Barbeau,who started driving more than 25 years ago in the moving industry and has likewise hauled as part of the NASCAR tour, has been with Mig-way for around three years. When he made the move there, it was the “first time in my career I had to really go to distribution centers. I was always told to back up and wait from the green light.” In most every sleeper, he adds “you can’t just open your eyes and look at the mirror. For a while, I thought of putting another mirror somewhere. Then I started thinking that there’s got to be some kind of light sensor.” Ultimately, the Dudad was born.

He’s formed the Improv Innovations LLC to cover his work on the Dudad, meantime. He’s got other ideas for the industry as well, he says. Ultimately, “I would like to get out of the truck and be able to work on this full-time. I think I have a lot more potential than just driving. I’ve always been a fabricator, all my life. I put together a special hand-truck for NASCAR, built some things to help with loading go-carts.”
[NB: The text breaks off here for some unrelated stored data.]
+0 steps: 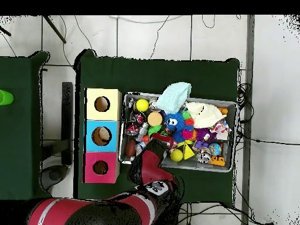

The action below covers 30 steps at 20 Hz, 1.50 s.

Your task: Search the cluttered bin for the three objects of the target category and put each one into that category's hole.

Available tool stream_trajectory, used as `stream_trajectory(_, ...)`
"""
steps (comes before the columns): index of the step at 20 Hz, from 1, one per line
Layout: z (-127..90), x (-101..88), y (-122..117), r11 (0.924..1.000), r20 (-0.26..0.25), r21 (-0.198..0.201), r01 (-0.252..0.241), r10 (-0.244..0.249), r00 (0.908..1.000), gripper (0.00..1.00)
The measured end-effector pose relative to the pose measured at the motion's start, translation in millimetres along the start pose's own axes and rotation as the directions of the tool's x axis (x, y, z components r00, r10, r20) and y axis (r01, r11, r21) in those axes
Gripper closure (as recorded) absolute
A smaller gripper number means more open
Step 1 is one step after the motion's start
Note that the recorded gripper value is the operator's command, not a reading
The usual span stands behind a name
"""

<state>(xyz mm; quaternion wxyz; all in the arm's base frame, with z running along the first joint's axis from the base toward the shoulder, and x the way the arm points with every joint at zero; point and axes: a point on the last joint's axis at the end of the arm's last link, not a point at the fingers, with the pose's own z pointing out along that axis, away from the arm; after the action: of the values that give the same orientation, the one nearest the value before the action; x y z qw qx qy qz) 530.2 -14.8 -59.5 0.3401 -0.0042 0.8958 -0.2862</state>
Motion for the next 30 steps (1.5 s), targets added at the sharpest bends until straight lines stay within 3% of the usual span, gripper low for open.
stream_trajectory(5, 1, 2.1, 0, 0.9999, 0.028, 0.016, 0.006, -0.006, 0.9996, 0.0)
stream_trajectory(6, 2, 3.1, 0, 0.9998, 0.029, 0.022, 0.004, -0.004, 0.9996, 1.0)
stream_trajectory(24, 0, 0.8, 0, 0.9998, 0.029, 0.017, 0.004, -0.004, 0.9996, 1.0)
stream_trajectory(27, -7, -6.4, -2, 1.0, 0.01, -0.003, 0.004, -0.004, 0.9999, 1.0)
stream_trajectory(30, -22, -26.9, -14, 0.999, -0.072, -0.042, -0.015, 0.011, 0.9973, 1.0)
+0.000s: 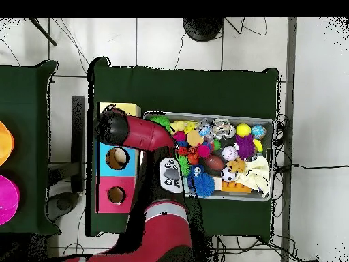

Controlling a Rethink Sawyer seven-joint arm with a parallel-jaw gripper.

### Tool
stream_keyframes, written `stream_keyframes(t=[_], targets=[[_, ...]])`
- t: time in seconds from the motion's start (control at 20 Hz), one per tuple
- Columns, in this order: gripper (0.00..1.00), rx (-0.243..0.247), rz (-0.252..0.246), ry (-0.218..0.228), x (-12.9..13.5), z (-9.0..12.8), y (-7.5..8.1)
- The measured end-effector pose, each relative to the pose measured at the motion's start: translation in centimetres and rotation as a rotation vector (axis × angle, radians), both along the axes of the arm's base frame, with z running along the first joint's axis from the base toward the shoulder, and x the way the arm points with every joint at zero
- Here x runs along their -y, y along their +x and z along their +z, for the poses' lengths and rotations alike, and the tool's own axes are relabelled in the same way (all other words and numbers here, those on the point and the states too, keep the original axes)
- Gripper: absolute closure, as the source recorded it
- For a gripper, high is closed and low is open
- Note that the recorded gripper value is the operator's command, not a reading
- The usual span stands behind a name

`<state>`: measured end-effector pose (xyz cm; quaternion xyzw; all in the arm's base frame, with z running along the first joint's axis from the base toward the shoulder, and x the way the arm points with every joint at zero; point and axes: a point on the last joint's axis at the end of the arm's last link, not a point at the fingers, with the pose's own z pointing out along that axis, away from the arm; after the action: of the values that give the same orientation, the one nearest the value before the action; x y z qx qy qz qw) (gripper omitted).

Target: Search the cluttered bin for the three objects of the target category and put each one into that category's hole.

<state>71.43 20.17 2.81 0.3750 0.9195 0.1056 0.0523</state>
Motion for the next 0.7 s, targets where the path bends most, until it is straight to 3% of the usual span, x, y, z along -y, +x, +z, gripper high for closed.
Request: stream_keyframes(t=[0.2, 0.35, 0.7], targets=[[1.0, -0.013, 0.035, -0.034, -0.1, 0.0, 0.0], [1.0, -0.042, 0.165, -0.103, -1.0, 0.8, 0.2], [1.0, -0.083, 0.284, -0.17, -1.2, 2.2, 1.0]])
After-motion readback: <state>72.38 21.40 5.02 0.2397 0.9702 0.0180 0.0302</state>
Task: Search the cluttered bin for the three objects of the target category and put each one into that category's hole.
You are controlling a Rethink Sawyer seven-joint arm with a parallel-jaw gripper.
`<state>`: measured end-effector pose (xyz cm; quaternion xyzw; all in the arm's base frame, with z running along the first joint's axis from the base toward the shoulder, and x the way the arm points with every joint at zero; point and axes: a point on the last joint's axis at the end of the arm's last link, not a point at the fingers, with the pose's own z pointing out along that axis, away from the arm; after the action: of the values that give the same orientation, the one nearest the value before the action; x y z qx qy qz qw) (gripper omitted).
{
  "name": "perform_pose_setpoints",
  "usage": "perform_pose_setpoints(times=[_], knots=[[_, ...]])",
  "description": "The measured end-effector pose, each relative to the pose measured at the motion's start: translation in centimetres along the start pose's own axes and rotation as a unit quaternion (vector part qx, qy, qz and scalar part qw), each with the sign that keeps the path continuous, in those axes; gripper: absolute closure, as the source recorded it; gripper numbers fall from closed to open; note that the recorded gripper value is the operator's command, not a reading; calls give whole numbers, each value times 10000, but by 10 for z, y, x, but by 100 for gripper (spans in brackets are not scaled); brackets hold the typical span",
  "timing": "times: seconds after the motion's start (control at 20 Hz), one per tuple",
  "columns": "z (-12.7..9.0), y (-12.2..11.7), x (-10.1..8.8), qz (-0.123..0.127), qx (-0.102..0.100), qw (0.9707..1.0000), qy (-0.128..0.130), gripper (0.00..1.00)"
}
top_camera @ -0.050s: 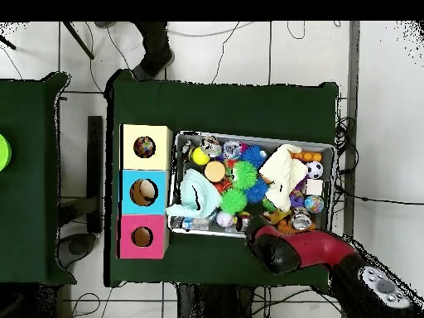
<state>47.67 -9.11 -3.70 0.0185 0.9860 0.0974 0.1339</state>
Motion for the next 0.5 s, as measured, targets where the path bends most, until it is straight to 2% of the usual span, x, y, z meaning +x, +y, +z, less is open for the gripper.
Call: perform_pose_setpoints(times=[0.15,0.2,0.25,0.5], knots=[[6,50,-7,-469,47,9987,-180,0],[7,58,-7,-517,58,9984,-212,0],[8,73,-11,-550,125,9977,-386,0],[12,73,-1,-454,194,9971,-585,0]])
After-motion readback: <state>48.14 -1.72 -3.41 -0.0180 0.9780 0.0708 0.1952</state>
Of the work of driving, he says “it’s tough” to keep up with everything otherwise when you’re on the road full-time. Nonetheless, “you get a lot o time to think.” I heard a recent radio broadcast essay extolling the virtues of being bored, or otherwise nondistracted by gadgets and/or reading, when it comes to human creativity. It’s people like Barbeau that lend credence to the notion of the creativity-inspiring quality of the open road. Keep thinking, keep building, operators.